The code should work as is and I will write another blog post walking through it in more detail. This post is entirely focussed on building out the scaffold using terraform.
import json
#from botocore.vendored import requests
import urllib3
import logging
logger = logging.getLogger()
logger.setLevel(logging.INFO)
def lambda_handler(event, context):
raw_event = event['body']
uri_path = event['path'].strip("/")
logger.info(event)
json_event = json.loads(raw_event)
logger.info(json_event)
# At this point I can take the path variable uri_path and write the alert to a bucket that is for a
# specific customer or whatever the case may be.
# In the event that you want to POST the data to either an authenticated or unauthenticated API
# You would invoke something like below
# Let's do a POST to an external API endpoint with data
# defining the api-endpoint
API_ENDPOINT = "https://httpbin.org/post"
# your API key here
API_KEY = "XXXXXXXXXXXXXXXXX"
# sending post request and saving response as response object
# inside lambda we need to encode the data object as json before sending
http = urllib3.PoolManager()
#data = json.dumps(json_event).encode('utf-8')
data = json.dumps(json_event).encode('utf8')
headers = {
'Content-Type': 'application/json'
}
response = http.request(
'POST',
API_ENDPOINT,
body = data,
headers = headers
)
# extracting response text
logger.info('Response from external API resp : %s', response)
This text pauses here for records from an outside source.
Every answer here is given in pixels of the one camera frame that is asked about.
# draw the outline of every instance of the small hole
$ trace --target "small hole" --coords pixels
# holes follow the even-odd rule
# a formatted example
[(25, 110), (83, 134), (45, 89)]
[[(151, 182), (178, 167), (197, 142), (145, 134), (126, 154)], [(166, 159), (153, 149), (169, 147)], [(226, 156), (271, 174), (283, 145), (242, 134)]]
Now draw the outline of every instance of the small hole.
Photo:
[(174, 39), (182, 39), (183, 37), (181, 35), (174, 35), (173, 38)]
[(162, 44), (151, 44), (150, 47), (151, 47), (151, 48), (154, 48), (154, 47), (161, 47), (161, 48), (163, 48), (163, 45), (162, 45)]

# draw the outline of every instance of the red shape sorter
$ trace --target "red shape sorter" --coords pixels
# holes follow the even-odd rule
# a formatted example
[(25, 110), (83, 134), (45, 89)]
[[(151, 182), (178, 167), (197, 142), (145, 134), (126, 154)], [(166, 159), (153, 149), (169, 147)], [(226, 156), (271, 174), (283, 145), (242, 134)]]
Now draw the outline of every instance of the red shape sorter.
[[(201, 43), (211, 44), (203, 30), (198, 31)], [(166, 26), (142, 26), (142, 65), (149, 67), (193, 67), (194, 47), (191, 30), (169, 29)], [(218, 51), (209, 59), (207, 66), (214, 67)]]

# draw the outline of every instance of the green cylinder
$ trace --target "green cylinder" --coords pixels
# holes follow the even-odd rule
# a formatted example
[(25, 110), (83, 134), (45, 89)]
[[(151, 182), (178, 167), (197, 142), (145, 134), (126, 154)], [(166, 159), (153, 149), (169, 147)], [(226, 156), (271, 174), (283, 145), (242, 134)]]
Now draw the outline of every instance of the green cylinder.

logger.info('Response from external API resp : %s', response.status)
return {
'statusCode' : '200',
'body': response.data.decode("utf-8")
}
Why do things this way?
I am a big believer in standardising things. I am also a big believer in idempotency - across projects. I want to make sure that I can simply clone the scaffold, do nothing but change the variables for the name, and have a guarantee that I will get my standard set of infrastructure up and running.
Conclusion
Using a standard template as a scaffold that you can extend is a lot of fun and makes my setups and experimentation easier.
I have used this particular scaffold multiple times across multiple projects and aside from occasionally needing to update various components due to deprections of versions - old versions of pyhton and so on - it has stood the test of time.
I find it vastly speeds up my development and testing if I have a scaffold ready to go - all I need to change is the underlying python code for the specific API that I am integrating to.